What you will do: Word for word, transcribe the data below from the line with "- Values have" to the line with "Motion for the", keeping both of those lines.

(Collected data)
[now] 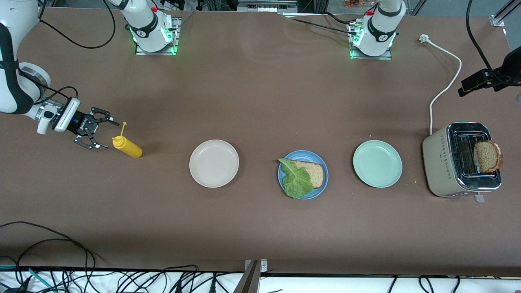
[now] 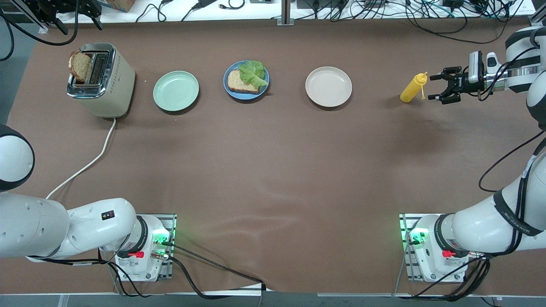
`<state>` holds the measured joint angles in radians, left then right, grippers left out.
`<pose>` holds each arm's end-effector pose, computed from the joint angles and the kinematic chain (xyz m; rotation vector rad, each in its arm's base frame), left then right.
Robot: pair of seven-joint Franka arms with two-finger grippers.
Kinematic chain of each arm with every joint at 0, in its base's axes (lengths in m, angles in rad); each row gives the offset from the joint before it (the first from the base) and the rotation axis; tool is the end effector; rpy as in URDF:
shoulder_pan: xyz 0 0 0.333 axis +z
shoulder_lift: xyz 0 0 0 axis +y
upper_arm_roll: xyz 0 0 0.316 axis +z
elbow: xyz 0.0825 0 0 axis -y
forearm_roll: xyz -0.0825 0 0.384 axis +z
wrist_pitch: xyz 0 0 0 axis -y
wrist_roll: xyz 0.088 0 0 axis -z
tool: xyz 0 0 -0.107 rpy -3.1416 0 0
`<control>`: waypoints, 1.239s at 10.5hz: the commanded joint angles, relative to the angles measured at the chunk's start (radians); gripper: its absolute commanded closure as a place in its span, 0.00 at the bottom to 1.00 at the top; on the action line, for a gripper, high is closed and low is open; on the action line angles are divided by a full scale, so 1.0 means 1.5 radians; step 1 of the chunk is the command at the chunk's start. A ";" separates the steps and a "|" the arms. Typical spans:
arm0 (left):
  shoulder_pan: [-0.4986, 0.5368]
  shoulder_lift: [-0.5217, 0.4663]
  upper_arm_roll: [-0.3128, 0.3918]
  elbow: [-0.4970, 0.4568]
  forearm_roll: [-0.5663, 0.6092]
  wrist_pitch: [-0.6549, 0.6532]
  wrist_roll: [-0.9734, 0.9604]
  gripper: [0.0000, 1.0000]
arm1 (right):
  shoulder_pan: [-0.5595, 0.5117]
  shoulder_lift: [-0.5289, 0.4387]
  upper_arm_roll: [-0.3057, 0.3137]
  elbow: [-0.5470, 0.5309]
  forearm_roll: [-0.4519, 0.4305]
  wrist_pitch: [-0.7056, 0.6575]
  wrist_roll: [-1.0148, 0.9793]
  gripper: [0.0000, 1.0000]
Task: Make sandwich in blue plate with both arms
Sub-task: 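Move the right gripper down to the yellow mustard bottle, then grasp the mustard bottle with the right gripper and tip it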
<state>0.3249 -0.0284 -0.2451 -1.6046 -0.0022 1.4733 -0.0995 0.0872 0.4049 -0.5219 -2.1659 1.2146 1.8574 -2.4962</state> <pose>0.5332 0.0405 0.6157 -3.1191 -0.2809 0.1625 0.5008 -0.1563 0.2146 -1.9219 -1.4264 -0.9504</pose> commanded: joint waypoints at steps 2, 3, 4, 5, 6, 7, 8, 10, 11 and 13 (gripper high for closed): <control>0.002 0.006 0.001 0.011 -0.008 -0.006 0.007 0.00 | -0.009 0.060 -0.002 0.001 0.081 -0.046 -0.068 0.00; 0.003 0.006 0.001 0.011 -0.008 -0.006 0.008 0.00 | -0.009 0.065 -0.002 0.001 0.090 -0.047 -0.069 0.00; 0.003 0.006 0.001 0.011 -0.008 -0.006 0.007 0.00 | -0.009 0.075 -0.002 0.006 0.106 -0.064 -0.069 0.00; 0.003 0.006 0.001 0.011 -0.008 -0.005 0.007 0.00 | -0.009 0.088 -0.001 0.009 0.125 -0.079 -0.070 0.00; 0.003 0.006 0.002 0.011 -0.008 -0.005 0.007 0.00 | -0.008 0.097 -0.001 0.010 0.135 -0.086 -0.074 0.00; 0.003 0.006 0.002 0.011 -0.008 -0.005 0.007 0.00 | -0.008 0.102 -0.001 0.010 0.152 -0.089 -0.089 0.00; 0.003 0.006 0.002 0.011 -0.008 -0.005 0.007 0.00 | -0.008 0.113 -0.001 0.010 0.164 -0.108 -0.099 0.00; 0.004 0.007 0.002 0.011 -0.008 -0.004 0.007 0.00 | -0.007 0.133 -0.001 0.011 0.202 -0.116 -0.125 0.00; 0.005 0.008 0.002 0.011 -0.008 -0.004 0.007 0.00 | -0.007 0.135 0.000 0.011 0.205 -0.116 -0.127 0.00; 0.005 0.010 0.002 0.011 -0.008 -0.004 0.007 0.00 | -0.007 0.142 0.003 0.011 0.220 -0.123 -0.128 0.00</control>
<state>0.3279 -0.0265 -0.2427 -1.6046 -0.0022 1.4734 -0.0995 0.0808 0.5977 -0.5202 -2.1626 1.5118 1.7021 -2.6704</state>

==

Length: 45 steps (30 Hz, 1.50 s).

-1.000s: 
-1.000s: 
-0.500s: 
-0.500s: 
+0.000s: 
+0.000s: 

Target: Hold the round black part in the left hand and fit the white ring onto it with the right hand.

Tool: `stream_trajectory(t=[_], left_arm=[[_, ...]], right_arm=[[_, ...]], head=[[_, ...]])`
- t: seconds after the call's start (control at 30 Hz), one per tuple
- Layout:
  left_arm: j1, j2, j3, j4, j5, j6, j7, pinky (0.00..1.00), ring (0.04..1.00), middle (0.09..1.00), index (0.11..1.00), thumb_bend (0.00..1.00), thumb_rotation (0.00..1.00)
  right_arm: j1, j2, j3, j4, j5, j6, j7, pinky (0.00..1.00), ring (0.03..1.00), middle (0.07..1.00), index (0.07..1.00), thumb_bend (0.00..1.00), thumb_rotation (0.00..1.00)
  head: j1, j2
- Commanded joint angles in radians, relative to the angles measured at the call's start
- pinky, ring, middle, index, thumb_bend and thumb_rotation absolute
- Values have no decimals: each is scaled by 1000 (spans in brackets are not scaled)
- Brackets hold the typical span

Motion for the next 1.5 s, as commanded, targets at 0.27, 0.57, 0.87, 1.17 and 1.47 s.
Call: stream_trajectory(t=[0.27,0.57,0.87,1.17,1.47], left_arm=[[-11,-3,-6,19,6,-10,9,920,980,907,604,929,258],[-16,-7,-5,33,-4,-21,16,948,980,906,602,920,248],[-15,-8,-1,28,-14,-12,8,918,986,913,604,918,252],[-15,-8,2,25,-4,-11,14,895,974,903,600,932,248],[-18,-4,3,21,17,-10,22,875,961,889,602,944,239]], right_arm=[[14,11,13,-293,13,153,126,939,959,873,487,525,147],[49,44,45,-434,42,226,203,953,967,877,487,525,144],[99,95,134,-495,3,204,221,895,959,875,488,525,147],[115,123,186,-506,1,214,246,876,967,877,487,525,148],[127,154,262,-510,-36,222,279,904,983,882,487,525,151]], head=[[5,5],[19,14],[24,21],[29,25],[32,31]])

Expected answer:
- Values have no decimals: each is scaled by 1000 (spans in brackets are not scaled)
- Brackets hold the typical span

Motion for the next 1.5 s, as commanded, targets at 0.27, 0.57, 0.87, 1.17 and 1.47 s.

What appears above is the complete answer to the exercise.